* **ACTIVITY**
Go through the entries below line by line and count those containing "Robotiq"; the answer is that count alone.

Collected data entries
----
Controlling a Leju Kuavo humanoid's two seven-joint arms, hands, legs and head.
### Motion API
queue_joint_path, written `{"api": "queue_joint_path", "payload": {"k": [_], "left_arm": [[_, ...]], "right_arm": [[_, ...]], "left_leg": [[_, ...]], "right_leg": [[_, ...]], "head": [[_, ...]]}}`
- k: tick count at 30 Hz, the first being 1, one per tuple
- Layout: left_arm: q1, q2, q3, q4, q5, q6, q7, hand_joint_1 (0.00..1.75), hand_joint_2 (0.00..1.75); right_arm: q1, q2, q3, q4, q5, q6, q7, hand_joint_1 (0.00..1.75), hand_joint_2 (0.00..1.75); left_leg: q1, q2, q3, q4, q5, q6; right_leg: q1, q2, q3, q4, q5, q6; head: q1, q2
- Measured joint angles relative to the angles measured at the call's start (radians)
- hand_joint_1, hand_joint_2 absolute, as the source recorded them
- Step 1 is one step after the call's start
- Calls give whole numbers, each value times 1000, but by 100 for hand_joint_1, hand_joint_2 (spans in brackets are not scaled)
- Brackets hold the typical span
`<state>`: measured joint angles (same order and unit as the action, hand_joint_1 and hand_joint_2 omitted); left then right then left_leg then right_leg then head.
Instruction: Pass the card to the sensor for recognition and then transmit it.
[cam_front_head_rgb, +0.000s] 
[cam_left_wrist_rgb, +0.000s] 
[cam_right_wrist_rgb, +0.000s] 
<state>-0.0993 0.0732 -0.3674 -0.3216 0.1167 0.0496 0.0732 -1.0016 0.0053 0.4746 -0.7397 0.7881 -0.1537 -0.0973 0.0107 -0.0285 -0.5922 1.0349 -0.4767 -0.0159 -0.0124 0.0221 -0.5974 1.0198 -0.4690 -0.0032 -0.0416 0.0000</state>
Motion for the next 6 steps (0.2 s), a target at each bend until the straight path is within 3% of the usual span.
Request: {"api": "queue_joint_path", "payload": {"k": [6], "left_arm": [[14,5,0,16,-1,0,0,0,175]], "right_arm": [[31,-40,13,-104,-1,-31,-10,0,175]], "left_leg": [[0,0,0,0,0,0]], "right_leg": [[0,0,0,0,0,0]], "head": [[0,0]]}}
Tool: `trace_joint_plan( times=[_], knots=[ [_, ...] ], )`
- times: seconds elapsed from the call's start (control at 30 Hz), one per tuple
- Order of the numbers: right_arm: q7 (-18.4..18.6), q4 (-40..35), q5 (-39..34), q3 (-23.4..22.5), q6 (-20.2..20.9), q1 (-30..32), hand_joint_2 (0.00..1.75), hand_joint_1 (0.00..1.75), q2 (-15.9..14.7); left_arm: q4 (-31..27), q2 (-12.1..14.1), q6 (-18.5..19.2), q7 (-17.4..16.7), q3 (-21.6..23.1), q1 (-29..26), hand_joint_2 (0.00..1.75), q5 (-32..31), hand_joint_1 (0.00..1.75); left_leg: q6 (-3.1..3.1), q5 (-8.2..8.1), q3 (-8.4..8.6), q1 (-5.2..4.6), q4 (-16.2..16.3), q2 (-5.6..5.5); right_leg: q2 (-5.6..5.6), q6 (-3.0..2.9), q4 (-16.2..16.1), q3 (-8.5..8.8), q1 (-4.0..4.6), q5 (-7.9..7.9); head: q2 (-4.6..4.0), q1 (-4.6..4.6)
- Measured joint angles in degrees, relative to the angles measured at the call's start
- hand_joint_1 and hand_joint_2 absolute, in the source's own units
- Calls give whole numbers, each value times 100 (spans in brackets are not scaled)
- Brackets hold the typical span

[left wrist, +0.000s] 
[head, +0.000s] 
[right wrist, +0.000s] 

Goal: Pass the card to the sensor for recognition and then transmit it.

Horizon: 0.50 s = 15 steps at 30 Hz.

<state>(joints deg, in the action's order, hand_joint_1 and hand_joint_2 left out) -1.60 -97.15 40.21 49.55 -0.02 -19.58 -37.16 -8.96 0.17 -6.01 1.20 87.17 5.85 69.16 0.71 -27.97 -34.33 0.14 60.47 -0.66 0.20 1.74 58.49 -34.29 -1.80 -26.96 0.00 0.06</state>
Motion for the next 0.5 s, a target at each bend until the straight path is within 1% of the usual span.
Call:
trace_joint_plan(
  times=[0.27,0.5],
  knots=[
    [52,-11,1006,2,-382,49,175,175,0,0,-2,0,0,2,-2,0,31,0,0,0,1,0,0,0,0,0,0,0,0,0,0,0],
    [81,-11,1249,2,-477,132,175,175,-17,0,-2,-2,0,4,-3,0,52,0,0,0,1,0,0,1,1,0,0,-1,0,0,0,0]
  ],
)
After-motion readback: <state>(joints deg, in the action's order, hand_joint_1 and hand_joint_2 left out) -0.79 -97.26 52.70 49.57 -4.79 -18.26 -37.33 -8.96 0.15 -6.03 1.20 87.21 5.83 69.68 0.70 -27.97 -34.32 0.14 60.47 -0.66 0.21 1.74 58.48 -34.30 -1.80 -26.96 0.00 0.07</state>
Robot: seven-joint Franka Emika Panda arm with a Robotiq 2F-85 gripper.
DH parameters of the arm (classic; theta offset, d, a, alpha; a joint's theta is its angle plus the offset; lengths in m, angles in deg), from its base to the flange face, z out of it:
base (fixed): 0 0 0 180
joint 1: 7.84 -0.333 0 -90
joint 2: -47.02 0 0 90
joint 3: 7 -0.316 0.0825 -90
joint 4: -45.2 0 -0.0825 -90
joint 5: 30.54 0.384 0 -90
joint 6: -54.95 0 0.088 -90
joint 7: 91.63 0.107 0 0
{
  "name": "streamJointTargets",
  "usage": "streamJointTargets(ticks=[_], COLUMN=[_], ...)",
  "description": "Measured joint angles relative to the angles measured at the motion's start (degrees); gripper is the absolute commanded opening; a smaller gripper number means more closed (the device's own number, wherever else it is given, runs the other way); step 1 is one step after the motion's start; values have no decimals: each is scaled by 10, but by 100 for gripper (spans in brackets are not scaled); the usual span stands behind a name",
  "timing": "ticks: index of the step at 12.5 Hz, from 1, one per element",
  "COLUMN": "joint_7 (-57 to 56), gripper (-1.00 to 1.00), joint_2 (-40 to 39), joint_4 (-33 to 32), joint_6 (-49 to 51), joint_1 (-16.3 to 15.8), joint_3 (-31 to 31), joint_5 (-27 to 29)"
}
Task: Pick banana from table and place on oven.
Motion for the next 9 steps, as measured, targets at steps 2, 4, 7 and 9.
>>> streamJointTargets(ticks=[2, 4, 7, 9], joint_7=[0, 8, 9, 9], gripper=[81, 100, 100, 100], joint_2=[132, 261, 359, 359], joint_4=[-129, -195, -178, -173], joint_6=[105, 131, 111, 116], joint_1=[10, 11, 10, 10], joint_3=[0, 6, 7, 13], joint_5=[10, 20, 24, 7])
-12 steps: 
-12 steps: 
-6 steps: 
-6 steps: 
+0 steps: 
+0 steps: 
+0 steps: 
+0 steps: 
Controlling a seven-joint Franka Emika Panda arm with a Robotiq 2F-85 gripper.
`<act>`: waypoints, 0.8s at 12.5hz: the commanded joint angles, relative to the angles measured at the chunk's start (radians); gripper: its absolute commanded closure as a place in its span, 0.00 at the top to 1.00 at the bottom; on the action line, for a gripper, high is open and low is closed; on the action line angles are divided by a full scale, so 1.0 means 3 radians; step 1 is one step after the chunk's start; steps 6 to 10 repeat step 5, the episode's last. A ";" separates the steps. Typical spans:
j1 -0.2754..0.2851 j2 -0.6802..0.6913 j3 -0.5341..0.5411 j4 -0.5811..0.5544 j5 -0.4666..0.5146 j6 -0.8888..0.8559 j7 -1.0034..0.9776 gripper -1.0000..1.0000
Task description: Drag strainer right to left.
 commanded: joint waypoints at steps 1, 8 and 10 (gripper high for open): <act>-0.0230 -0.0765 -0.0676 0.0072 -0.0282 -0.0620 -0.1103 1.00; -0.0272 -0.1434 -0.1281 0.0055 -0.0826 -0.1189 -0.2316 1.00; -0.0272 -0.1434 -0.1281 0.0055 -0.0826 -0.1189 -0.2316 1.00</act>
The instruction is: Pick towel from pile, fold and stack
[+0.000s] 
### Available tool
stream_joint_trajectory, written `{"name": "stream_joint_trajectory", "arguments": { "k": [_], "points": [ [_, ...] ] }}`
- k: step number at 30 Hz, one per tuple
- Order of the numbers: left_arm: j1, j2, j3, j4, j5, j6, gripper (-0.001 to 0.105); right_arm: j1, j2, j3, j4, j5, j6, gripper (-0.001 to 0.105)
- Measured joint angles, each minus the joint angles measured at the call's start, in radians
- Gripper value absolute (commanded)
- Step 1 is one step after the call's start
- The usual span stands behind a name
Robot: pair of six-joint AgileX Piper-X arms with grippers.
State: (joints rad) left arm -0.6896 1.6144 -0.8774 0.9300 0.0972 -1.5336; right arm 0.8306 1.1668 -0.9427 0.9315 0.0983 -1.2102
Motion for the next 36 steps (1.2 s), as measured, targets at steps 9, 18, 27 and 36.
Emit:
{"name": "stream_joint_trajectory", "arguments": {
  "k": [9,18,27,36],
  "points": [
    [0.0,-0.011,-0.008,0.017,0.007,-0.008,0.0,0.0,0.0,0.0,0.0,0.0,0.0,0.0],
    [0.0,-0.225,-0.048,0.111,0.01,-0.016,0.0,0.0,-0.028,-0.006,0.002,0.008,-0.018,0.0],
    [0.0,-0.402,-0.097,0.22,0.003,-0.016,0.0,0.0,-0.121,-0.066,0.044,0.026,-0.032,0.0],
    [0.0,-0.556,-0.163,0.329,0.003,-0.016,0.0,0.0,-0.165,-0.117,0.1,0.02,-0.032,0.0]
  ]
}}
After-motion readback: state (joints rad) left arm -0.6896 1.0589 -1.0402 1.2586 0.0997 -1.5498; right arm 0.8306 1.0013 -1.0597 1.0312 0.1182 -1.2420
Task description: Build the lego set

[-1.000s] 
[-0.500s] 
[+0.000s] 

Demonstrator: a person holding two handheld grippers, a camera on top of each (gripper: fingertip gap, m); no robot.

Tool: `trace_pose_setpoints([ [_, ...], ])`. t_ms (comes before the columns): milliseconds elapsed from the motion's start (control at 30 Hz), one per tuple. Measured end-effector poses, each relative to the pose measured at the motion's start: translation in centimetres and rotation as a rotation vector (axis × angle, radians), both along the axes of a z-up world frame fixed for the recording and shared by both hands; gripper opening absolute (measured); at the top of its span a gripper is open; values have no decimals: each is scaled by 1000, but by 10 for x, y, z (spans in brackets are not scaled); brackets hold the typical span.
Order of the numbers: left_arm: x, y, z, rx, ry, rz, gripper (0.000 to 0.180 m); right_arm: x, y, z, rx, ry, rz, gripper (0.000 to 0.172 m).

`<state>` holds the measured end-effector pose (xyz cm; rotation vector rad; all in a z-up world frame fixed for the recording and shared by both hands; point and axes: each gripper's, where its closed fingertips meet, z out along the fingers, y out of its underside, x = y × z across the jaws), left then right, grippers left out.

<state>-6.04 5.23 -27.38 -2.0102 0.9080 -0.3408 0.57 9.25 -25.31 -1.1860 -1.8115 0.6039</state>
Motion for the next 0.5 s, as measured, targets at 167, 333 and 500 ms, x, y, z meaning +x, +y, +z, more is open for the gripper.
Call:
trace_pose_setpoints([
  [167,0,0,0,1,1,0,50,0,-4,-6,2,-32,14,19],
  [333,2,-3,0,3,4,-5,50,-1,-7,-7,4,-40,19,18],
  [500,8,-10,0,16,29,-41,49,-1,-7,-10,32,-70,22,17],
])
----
* **RESULT BELOW**
2